-
Notifications
You must be signed in to change notification settings - Fork 1.2k
Description
What version of Go are you using (go version)?
$ go version go version go1.12.6 linux/amd64
What version of Badger are you using?
1.6.0, with local patches to fix value log GC (TxnTooBig) and bloom filter memory use. (Without the local patches, vlog GC doesn't work and memory use OOMs the machine way to easily)
Does this issue reproduce with the latest master?
Dunno, master binary format is different so the broken DB I created is incompatible.
What are the hardware specifications of the machine (RAM, OS, Disk)?
SLES Linux in a VM, 8GB RAM
What did you do?
Ran a test program which does concurrent writes and value log GC, then performs reads to validate data is accessible. This program generates the busted databas: main.go.txt.
Within 24 hours, that test program spewed out some warnings about "This entry should have been caught". I copied the DB to another machine (Ubuntu, same arch) for analysis and tried to open it with a dumb test program.
What did you expect to see?
I expect to be able to Open() the database.
What did you see instead?
Attempt to open the database failed with error:
badger 2019/09/03 13:42:31 INFO: All 8 tables opened in 1.084s
badger 2019/09/03 13:42:31 INFO: Replaying file id: 48 at offset: 744099210
badger 2019/09/03 13:42:31 INFO: Replay took: 230.700769ms
open failed Unable to find log file. Please retry
github.com/dgraph-io/badger.init.ializers
/home/marka/src/badger-dataloss/thirdparty/github.com/dgraph-io/badger/errors.go:66
runtime.main
/usr/local/go/src/runtime/proc.go:188
runtime.goexit
/usr/local/go/src/runtime/asm_amd64.s:1337
failed to read value pointer from vlog file: {Fid:33 Len:334 Offset:347265756}
github.com/dgraph-io/badger.(*valueLog).populateDiscardStats
/home/marka/src/badger-dataloss/thirdparty/github.com/dgraph-io/badger/value.go:1449
github.com/dgraph-io/badger.(*valueLog).open
/home/marka/src/badger-dataloss/thirdparty/github.com/dgraph-io/badger/value.go:859
github.com/dgraph-io/badger.Open
/home/marka/src/badger-dataloss/thirdparty/github.com/dgraph-io/badger/db.go:318
main.main
/home/marka/src/badger-dataloss/cmd/lookup/main.go:14
runtime.main
/usr/local/go/src/runtime/proc.go:200
runtime.goexit
/usr/local/go/src/runtime/asm_amd64.s:1337
panic: failed to read value pointer from vlog file: {Fid:33 Len:334 Offset:347265756}: Unable to find log file. Please retry
Indeed, value log file 33 is no longer present.

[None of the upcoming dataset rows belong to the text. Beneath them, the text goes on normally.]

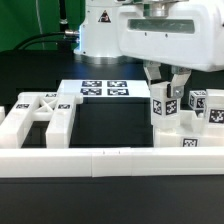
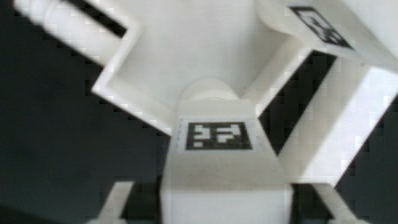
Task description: Assemble chair
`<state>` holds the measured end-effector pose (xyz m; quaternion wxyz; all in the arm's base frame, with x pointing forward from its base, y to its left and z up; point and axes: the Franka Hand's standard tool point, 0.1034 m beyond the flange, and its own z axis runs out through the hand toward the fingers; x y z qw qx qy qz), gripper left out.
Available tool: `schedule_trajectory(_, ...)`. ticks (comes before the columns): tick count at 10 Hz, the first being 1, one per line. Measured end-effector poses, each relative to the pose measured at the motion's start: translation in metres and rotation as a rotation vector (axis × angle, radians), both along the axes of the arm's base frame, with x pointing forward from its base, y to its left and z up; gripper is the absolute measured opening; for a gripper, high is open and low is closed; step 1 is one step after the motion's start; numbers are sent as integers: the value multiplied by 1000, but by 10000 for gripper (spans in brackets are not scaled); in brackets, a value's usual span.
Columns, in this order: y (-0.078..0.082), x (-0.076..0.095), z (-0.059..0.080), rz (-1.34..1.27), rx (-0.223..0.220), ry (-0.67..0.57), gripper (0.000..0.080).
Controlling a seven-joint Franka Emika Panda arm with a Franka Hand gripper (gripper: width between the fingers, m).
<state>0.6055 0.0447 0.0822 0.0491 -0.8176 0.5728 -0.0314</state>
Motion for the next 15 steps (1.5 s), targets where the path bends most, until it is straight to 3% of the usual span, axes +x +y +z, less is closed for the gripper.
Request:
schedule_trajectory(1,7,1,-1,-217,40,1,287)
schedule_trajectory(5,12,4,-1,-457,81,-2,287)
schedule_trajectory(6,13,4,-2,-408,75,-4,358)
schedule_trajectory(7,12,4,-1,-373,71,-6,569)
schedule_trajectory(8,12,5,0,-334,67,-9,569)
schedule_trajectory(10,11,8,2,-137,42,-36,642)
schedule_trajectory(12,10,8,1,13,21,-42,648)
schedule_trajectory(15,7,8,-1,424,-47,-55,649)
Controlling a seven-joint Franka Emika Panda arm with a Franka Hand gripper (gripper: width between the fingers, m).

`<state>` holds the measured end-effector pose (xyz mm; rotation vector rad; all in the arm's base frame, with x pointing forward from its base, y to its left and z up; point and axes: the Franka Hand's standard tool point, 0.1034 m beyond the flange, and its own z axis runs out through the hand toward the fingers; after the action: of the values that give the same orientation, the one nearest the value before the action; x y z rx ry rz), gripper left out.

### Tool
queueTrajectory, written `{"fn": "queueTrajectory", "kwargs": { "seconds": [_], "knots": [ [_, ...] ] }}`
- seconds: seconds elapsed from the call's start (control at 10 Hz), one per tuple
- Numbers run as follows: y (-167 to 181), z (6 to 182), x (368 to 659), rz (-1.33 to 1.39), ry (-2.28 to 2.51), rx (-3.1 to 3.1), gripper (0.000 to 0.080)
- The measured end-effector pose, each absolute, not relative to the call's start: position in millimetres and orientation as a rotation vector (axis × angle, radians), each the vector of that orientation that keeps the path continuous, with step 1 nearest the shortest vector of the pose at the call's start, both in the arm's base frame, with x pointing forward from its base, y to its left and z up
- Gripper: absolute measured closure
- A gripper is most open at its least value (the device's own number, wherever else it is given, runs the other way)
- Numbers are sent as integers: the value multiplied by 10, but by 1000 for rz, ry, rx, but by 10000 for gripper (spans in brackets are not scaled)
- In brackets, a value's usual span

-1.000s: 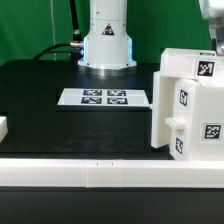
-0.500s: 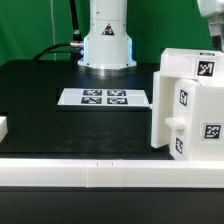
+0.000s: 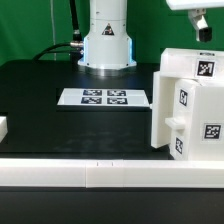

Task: Assemble cabinet

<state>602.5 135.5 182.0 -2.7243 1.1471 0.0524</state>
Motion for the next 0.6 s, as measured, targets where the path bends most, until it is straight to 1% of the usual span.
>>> {"fn": "queueTrajectory", "kwargs": {
  "seconds": [0.2, 0.3, 0.6],
  "knots": [
    [1344, 1820, 6025, 20, 848, -2836, 2],
    [1325, 1821, 6018, -25, 459, -2971, 2],
    [1356, 1802, 5995, -56, -137, -3042, 2]
  ]
}}
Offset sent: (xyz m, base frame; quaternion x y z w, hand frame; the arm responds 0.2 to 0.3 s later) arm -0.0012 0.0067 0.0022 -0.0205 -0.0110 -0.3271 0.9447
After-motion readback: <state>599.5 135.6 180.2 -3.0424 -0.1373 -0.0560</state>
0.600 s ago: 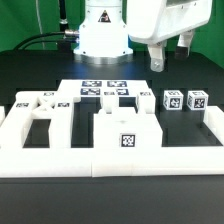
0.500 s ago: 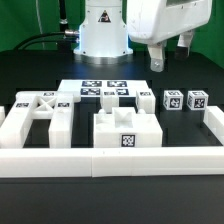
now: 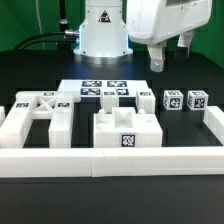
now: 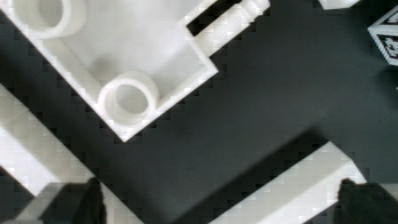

Repeated attempts to open the database always failed with the same error. On inspection of the populateDiscardStats function, it looks like it doesn't properly handle the case where the !badger!discard value has been moved to a later value log file.
When I hacked in some code into populateDiscardStats to handle ErrRetry then it seemed to fix the problem.